Then you should be using a newer truck for that. It all depends on what you want to do with said car. For my running around I drive a paid for Toyota Matrix with 150k on it it needs some work and I am slowly performing that work myself because I am too darn cheap to pay some guy to do what I know I can do.

I bought my wife a nice safe car for her commute that has options like bluetooth sat radio and AWD. She is a nurse and when she needs to go to work she needs to do to work. There is no calling in saying too much snow for her. She gets the new car with a warranty and road side assistance. I get the older car because I live 5 miles from my job and I don't put the miles on my car like she does.

You complain about a bad rep. Guess what you are the one that made poor choices. Don't blame it on my way of thinking. You knew you needed a reliable truck to perform your trade you neglicted that NEED and did what you WANTED.

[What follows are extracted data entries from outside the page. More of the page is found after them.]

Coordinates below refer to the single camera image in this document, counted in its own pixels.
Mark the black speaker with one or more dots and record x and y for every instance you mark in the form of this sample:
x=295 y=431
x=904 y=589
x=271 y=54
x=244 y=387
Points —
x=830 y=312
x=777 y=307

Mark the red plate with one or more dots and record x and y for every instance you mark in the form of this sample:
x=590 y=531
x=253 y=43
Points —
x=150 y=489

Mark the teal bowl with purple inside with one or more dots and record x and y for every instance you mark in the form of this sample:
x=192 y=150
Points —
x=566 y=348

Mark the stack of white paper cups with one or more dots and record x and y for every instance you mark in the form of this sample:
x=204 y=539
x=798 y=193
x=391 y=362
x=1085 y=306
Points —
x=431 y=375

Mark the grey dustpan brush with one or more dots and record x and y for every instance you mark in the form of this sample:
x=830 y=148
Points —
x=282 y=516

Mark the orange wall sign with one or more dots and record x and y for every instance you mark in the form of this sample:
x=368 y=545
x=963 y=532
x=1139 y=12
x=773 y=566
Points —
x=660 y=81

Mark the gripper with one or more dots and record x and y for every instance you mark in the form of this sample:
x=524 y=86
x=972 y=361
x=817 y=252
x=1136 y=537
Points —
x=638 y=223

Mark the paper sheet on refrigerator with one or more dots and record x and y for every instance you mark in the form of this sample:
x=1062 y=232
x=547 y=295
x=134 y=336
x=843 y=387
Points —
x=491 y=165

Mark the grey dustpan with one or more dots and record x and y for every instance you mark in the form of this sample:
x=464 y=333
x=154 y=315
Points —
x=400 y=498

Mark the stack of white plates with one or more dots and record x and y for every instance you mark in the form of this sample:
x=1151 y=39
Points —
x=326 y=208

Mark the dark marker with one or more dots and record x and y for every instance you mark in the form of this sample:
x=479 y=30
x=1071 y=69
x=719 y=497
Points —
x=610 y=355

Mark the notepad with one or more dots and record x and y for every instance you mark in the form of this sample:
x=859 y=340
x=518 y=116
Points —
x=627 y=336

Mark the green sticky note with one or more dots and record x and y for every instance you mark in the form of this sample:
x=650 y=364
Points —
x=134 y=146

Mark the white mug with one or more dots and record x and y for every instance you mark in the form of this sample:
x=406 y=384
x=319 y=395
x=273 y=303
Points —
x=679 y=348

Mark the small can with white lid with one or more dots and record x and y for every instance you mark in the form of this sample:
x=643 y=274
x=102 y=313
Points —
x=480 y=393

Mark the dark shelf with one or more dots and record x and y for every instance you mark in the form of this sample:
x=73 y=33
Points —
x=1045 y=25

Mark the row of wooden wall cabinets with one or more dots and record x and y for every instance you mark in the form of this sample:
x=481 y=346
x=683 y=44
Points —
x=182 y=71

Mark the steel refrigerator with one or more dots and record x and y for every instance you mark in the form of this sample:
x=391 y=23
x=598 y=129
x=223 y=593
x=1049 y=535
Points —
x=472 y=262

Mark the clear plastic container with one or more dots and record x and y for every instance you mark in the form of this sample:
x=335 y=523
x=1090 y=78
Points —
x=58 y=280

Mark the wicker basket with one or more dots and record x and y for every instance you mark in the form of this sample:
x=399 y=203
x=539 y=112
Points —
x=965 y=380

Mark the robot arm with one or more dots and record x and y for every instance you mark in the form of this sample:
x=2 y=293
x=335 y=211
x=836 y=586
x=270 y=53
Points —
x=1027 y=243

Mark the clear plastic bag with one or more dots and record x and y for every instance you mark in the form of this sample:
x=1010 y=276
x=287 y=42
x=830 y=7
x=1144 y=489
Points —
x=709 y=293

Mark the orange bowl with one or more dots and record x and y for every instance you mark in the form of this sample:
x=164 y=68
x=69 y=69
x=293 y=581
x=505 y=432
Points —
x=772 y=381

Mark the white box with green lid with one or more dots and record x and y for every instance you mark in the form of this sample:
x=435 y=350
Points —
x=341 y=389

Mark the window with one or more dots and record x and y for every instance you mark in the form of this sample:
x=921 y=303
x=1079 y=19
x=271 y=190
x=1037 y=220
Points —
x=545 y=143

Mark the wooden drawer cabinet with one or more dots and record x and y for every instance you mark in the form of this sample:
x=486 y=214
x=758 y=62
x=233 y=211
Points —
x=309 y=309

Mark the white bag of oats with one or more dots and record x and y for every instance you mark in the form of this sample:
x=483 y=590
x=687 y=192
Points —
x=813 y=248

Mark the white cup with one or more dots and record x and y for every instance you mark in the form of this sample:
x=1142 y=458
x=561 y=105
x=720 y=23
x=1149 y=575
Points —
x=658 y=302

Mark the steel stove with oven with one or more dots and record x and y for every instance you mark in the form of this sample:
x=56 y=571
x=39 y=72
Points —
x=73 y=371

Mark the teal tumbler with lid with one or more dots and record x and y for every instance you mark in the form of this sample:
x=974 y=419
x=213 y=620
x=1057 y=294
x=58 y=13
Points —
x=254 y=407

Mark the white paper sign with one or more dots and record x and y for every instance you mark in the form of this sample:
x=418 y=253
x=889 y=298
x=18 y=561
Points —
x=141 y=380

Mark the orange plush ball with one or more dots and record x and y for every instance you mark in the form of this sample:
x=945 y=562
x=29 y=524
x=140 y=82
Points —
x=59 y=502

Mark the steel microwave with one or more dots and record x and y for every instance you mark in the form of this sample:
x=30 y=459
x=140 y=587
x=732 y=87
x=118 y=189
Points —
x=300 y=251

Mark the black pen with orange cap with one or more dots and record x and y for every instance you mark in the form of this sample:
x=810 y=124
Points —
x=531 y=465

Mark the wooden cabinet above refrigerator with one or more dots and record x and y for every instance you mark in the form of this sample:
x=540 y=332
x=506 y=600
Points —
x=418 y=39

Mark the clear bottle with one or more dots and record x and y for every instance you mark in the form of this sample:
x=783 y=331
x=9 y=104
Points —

Just becase some of us can get away with a HOOPTIE doesn't mean everyone can. Car's are by far a horriable investment. You never get any of the money you put into it. But, if you are using it for a business you devalue the assesst at a specific rate and when it is used up you either A buy a new assesst or B keep using it and banking the money for your business. That is basic and simple Accounting 101.

That is like saying you are a mechanic so there for I need to buy a $15k set of tools to work on my car and not the cheap tools I have because you had a Walmart wrench break on you costing you time and money.